* Instructions for the task: Within the entries below, find each line containing the word "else" and copy it.

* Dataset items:

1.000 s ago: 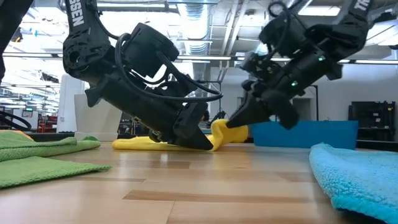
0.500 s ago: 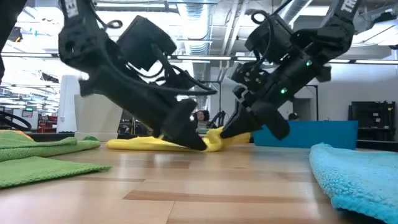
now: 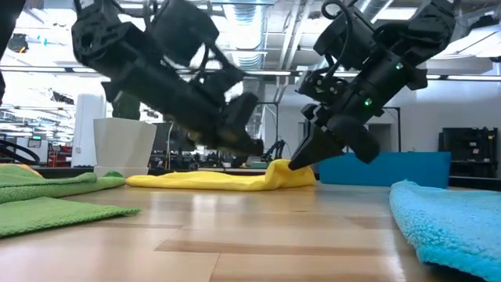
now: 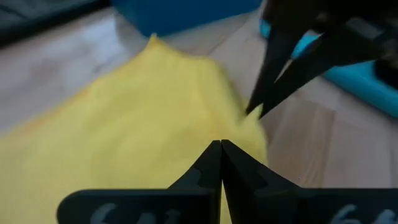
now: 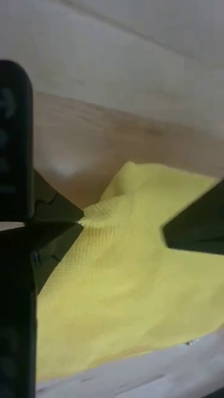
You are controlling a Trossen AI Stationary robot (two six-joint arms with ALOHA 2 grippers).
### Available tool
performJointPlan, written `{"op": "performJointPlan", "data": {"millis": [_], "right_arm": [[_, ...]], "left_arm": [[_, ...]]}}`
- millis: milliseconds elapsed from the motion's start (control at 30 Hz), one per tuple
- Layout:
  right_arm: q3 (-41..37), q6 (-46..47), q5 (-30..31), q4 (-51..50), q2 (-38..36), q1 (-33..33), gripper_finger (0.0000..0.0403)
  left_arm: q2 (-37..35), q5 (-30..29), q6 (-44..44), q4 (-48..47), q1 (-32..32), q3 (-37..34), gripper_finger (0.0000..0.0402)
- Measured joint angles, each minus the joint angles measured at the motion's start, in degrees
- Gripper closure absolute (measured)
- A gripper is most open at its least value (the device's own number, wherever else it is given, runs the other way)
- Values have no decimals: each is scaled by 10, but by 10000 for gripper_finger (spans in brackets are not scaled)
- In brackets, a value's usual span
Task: Fold microfiber towels
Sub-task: Fold the yellow microfiber cloth
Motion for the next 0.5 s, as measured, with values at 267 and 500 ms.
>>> {"op": "performJointPlan", "data": {"millis": [267,500], "right_arm": [[0,16,1,0,0,9,374],[0,17,1,4,0,9,378]], "left_arm": [[78,7,-71,90,-10,13,401],[92,5,-77,56,-27,55,401]]}}
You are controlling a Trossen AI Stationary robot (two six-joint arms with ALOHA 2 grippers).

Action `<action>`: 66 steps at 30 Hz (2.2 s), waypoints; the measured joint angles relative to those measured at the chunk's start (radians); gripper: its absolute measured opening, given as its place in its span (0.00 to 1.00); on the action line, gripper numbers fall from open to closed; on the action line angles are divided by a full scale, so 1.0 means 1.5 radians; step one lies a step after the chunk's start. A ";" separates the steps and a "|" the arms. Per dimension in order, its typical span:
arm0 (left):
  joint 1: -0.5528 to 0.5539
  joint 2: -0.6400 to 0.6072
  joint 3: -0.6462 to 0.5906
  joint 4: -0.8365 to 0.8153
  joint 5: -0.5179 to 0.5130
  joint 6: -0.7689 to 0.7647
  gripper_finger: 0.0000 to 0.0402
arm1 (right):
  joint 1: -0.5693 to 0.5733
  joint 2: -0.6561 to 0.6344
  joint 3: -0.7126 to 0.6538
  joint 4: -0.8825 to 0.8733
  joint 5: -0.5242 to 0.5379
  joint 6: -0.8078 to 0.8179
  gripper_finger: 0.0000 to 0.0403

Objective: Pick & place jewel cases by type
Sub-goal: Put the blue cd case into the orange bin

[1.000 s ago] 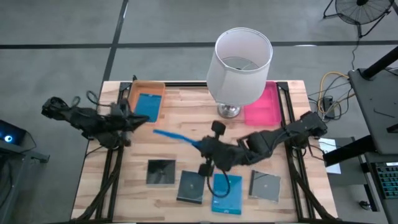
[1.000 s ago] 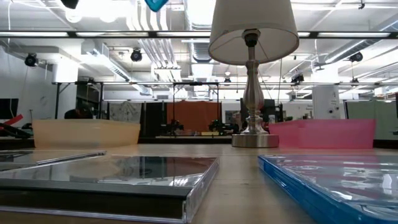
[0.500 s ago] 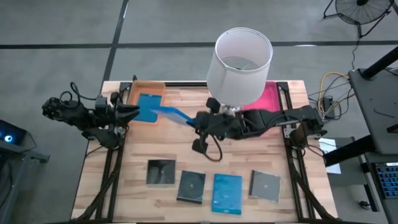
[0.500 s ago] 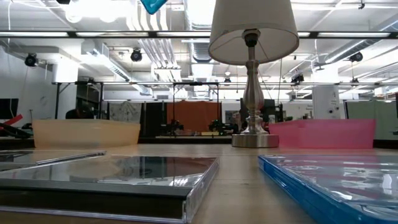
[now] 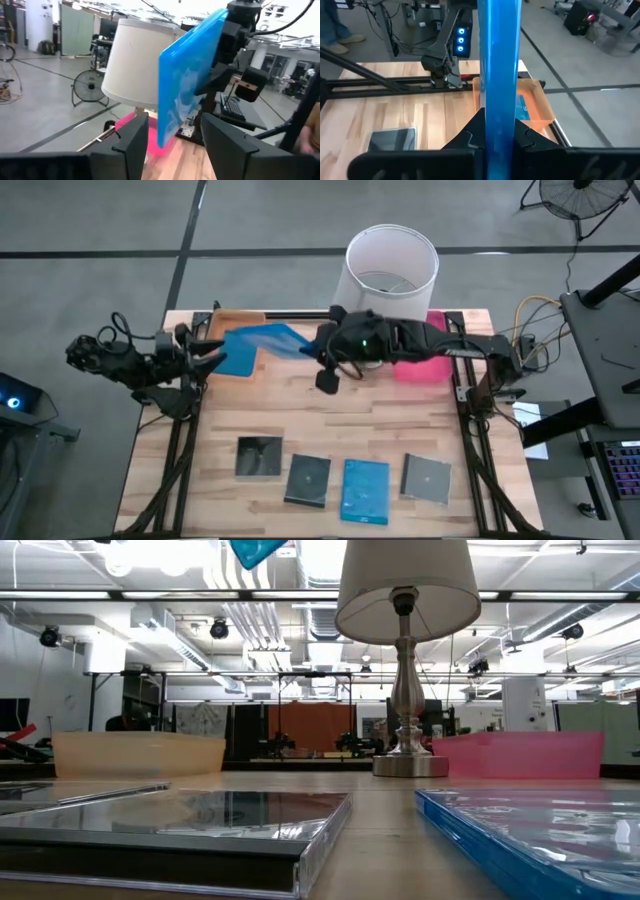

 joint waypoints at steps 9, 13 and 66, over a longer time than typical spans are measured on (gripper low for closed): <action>0.025 0.049 0.034 0.000 -0.007 -0.004 0.41 | -0.066 -0.007 0.000 0.049 -0.151 -0.034 0.04; 0.056 0.061 0.040 0.000 0.022 -0.027 0.41 | -0.072 -0.007 0.000 0.065 -0.186 -0.035 0.04; 0.140 0.134 0.068 0.230 0.253 0.090 0.32 | -0.068 -0.015 0.040 0.138 -0.339 0.043 0.04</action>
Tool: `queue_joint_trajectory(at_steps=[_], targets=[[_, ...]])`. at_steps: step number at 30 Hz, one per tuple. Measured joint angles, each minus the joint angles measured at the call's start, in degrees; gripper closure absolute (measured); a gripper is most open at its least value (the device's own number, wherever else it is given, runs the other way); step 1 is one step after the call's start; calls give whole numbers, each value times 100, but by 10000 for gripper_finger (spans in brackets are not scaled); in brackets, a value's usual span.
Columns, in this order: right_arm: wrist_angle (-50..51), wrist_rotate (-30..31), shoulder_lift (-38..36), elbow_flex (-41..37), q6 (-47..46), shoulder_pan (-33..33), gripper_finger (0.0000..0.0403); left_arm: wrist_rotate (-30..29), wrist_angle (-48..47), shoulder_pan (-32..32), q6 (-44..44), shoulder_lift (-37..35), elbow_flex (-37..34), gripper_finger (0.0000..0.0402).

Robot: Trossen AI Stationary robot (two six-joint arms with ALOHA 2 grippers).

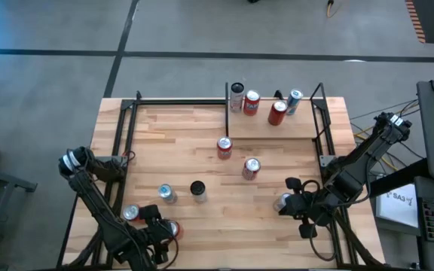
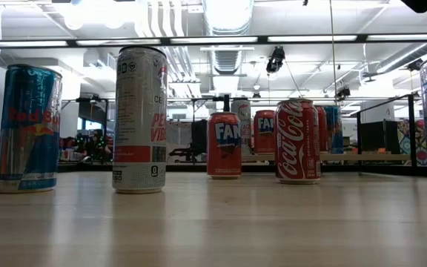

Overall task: Place canned beverage on shelf
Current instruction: Put the red black soda can on the shelf aligned with the other red black soda can

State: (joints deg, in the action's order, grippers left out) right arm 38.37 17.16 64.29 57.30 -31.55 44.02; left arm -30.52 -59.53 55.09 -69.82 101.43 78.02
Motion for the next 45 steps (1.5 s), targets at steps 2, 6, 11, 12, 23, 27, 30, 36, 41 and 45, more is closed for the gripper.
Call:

* Task answer:
- A gripper is most open at its least value (the device's own number, wherever else it is given, runs the other way)
Tool: `queue_joint_trajectory(at_steps=[_], targets=[[_, ...]])`. at_steps: step number at 30 Hz, one per tuple. Measured joint angles, each minus the joint angles measured at the call's start, in degrees; gripper closure absolute (measured); a gripper is most open at its least value (the device's own number, wherever else it is given, runs the other way); step 1 is one step after the call's start; calls give whole numbers, each value times 100, but by 10000 for gripper_finger (spans in brackets are not scaled); in brackets, a value's usual span.

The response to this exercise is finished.